Given material:

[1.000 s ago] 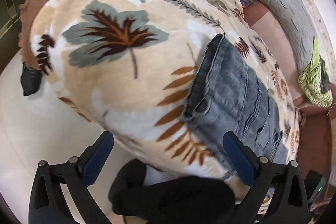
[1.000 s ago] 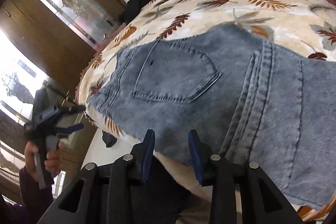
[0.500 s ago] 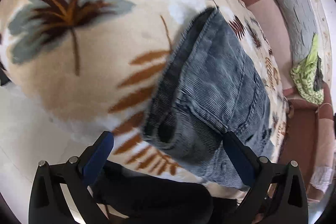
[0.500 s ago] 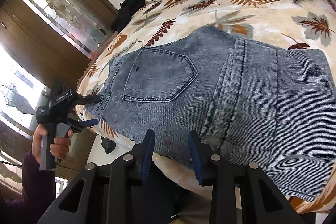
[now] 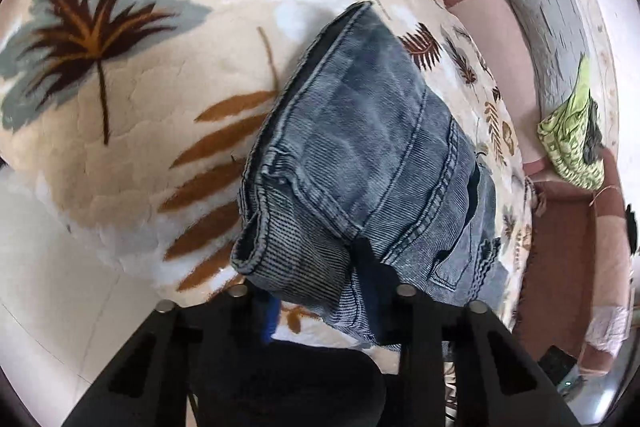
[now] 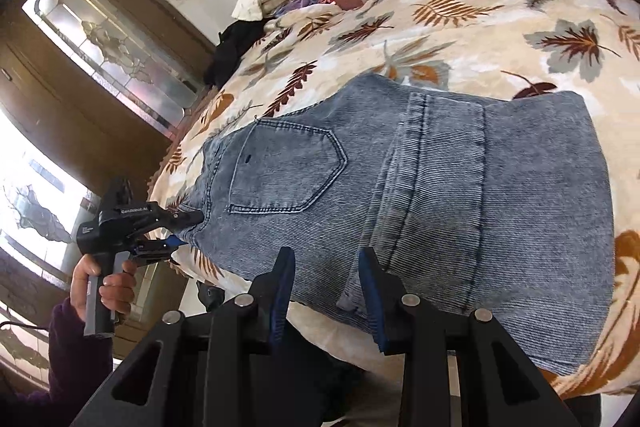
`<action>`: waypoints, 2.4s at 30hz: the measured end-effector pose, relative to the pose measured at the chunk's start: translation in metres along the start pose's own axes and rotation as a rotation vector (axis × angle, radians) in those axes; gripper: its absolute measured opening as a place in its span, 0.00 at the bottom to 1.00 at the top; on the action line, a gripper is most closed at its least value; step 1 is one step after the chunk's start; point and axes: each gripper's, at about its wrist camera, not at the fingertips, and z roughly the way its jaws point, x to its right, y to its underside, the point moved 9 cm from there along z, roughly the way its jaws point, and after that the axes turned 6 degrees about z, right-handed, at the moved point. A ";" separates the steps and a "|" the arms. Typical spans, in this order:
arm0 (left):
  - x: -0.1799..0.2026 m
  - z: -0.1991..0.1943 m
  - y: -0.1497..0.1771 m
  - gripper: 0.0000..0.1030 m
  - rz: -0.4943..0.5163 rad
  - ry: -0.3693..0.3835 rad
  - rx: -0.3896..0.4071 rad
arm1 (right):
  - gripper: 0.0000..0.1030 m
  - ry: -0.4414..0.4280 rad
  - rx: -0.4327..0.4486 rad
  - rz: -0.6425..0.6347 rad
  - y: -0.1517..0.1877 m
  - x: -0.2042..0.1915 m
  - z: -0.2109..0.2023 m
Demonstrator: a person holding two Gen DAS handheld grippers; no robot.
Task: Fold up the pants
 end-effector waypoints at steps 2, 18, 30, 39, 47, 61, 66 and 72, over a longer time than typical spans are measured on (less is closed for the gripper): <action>0.005 -0.004 0.001 0.24 0.021 -0.013 0.018 | 0.35 0.000 0.007 -0.007 0.001 0.000 -0.003; 0.139 -0.068 0.034 0.12 0.535 -0.232 0.235 | 0.35 0.013 0.099 0.158 -0.006 0.066 -0.021; 0.291 0.000 0.132 0.11 0.926 -0.157 0.109 | 0.35 0.004 0.268 0.363 -0.015 0.156 -0.087; 0.341 0.102 0.201 0.11 1.001 -0.109 -0.100 | 0.35 0.027 0.368 0.483 -0.004 0.211 -0.141; 0.332 0.035 0.166 0.25 1.039 -0.131 0.089 | 0.35 -0.033 0.323 0.453 -0.005 0.192 -0.133; 0.211 0.068 0.113 0.36 0.958 -0.478 0.118 | 0.36 0.187 0.085 -0.039 -0.036 0.054 -0.022; 0.199 0.092 0.127 0.36 1.054 -0.552 0.150 | 0.37 0.158 0.063 0.010 -0.005 0.077 -0.006; 0.208 0.074 0.121 0.36 1.019 -0.521 0.165 | 0.36 0.135 0.039 0.036 -0.002 0.082 -0.010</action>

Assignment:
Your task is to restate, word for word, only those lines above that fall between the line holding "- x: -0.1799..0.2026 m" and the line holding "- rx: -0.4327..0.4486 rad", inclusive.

Result of the exercise:
  - x: -0.1799..0.2026 m
  - z: -0.1991..0.1943 m
  - y: -0.1497..0.1771 m
  - gripper: 0.0000..0.1030 m
  - rz: -0.4943..0.5163 rad
  - ry: -0.3693..0.3835 rad
  - rx: -0.3896..0.4071 rad
arm1 (right):
  - gripper: 0.0000..0.1030 m
  - ry: -0.4414..0.4280 rad
  - rx: -0.4327..0.4486 rad

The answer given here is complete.